Il fidanzamento era una delle fasi più emozionanti e più interessanti della cultura sociale ed antropologica del territorio aurunco. Aveva una vera e propria ritualità ancestrale, un’antica usanza anche in certe contrade di Sessa Aurunca, che si estendeva sino alla zona minturnese.
l giovane corteggiatore, convinto di voler ufficializzare il fidanzamento, collocava davanti alla porta della signorina prescelta…un ceppo. La ragazza, se consenziente, lo ritirava all’interno dell’abitazione ed in fidanzamento poteva ritenersi realizzato, altresì, se non era consenziente, ella con un calcio, lo faceva rotolare sulla strada. Tale gesto era un chiaro e netto rifiuto al corteggiamento del maschietto aurunco.
Alle volte, però, nella tradizionale invadenza familiare dell’epoca, anziché la figlia, interveniva la madre, la quale, accortasi della presenza del ceppo si esprimeva con una sorta di rituale verbale che aveva in sè del poetico: “Chi ha ‘nceppelliata La figlia mia?” . Giungeva prontamente la risposta del corteggiatore, che solitamente non si allontanava dal luogo del ceppo per attendere ansiosamente la risposta: “l’aggia nceppeliata io” . A questo punto se la madre non gradiva lo spasimante replicava: “Comme l’hai nceppeliata, accussì scelleppela”.

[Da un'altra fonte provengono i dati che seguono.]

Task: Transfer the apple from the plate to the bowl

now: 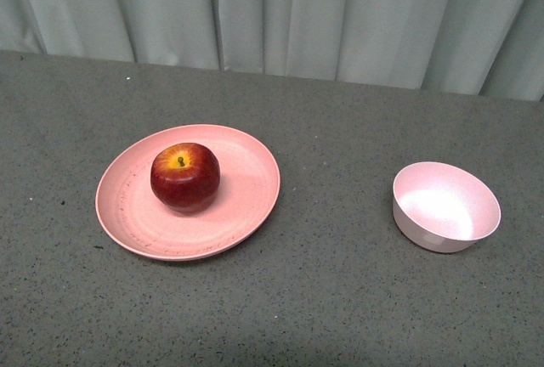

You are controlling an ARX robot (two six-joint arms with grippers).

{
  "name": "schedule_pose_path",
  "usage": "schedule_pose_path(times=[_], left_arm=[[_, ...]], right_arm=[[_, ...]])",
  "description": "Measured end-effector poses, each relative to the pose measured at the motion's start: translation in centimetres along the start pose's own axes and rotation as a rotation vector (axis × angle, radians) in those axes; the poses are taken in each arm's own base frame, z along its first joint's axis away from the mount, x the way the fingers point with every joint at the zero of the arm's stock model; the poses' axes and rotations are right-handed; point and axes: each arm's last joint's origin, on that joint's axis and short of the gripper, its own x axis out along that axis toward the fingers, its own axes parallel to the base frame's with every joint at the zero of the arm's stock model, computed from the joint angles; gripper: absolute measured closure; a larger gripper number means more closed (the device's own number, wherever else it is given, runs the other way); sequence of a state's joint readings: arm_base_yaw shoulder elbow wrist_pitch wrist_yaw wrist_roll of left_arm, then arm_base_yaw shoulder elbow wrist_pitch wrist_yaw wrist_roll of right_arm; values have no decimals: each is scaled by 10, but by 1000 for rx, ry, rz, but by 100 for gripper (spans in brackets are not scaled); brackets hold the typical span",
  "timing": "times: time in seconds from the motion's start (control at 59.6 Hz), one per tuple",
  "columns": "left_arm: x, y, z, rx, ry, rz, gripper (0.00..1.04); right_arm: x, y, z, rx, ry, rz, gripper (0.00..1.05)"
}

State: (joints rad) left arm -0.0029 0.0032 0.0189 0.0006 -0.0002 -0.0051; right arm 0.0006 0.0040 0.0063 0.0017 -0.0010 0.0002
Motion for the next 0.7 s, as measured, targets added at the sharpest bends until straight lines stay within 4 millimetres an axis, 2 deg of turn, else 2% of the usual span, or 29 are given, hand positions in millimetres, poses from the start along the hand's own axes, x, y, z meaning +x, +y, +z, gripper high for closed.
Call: schedule_pose_path(times=[0.704], left_arm=[[0,0,0,0,0,0,7]], right_arm=[[0,0,0,0,0,0,9]])
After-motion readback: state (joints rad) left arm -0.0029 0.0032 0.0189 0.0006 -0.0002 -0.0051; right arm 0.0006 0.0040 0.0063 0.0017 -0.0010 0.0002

Chiaramente, non era questa l’unica forma di corteggiamento nei secoli scorsi nel territorio aurunco. Le modalità più classiche era quelle dello n’ciarmo o dell”intervento del Sanzano.
Sicuramente il rito del ceppo restava tra i più rudimentali ma celeri per una risposta alla propria proposta di fidanzamento.